Look through the entries below. Say how many lines include "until", with nothing added.
━━━━━━━━━━━━━━━━━━━━
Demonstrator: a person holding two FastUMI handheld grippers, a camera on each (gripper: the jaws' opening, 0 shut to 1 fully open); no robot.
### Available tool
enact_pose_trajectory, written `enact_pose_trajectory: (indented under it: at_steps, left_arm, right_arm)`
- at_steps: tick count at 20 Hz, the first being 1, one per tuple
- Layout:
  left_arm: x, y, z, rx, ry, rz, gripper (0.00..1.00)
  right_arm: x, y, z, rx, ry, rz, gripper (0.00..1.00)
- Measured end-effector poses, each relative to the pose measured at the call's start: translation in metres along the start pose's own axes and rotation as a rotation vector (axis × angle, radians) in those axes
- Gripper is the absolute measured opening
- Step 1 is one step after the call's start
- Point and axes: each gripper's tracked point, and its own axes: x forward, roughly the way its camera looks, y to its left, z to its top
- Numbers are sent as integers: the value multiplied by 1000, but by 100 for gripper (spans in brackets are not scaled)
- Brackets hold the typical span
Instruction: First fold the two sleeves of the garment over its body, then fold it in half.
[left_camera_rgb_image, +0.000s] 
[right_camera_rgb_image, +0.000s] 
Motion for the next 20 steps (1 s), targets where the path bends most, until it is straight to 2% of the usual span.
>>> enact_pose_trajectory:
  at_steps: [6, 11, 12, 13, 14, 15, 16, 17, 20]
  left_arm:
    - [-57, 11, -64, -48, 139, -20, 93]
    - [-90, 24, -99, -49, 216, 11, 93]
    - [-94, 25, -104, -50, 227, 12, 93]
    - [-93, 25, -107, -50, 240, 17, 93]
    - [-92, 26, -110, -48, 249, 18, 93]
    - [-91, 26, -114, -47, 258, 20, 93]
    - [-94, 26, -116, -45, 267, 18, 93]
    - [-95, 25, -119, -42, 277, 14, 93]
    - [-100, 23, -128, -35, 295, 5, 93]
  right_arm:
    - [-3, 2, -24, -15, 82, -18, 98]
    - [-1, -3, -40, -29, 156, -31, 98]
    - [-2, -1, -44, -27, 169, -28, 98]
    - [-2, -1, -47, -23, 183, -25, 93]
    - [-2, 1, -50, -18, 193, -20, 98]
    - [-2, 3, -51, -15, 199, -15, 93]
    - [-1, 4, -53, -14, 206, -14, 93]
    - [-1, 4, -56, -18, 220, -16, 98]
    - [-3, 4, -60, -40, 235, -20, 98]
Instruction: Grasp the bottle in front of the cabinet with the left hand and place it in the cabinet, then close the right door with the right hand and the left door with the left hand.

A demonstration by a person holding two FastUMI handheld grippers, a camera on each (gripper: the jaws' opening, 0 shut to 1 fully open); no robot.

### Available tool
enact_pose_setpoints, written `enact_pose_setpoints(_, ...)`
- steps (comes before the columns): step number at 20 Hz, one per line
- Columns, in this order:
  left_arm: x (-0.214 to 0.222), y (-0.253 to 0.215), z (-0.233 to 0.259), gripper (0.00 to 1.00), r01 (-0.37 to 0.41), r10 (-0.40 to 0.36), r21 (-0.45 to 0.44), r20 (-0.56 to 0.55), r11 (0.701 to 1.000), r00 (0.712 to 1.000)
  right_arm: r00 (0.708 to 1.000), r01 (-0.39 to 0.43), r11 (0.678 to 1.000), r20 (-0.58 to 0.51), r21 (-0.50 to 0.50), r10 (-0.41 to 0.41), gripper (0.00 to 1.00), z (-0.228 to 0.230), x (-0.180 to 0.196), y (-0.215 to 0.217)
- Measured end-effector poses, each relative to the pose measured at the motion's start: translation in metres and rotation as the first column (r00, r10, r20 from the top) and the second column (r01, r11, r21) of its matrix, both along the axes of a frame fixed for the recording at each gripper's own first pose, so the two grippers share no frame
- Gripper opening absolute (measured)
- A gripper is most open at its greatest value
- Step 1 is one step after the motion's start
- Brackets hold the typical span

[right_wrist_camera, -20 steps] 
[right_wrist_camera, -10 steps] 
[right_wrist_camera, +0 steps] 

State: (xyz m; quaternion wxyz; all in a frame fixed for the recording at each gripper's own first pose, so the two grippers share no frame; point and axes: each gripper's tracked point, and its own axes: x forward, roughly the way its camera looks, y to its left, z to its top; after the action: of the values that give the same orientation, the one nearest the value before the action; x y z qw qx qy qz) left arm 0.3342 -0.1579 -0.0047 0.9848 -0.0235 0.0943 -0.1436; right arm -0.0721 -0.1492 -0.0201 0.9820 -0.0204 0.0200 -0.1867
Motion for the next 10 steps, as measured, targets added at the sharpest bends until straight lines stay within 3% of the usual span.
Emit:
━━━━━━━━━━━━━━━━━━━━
**Written response**. 2